The thought triggered an unconscious digging of one hand into her pocket, to feel the watch for comfort. When her fingers didn't come across it, however, Devon stopped dead in her tracks. Almost frantically, she turned both side pockets of her coveralls inside-out and patted all the others. Nothing. Which left only one possibility: she'd dropped the pocket watch during the crash. Well, that tore it -- mover or no mover, she was going back in, and she certainly wasn't stopping for anything or anyone. Not when it came to Jonah, at least.

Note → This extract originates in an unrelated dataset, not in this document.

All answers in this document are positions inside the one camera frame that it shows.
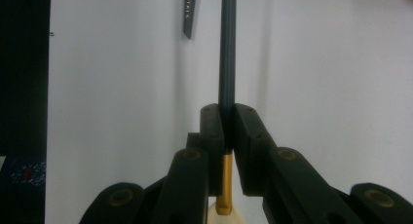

Devon turned heel and quickly crawled back into the rubble, not having strayed very far from the site anyway. A pale pall still seemed to hang over the destruction, like a mist that wouldn't settle. This meant practically getting on hands and knees to search, along with enduring a series of coughs that tried to keep the invading dust out of her lungs. Then bingo: a dull glint partially buried under some powdery debris. She scrambled to it and lifted the watch, dusting it off as best she could while sitting back on her heels. Aside from the usual wear-and-tear, it looked to have come out unscathed. Devon tried to grin in triumph or at least in relief, but somehow couldn't find the heart to do so. Closing her eyes and sighing, she pocketed the watch and rose to her feet. The empty feeling settled in her chest as she started to make her way toward the hole...and toward home.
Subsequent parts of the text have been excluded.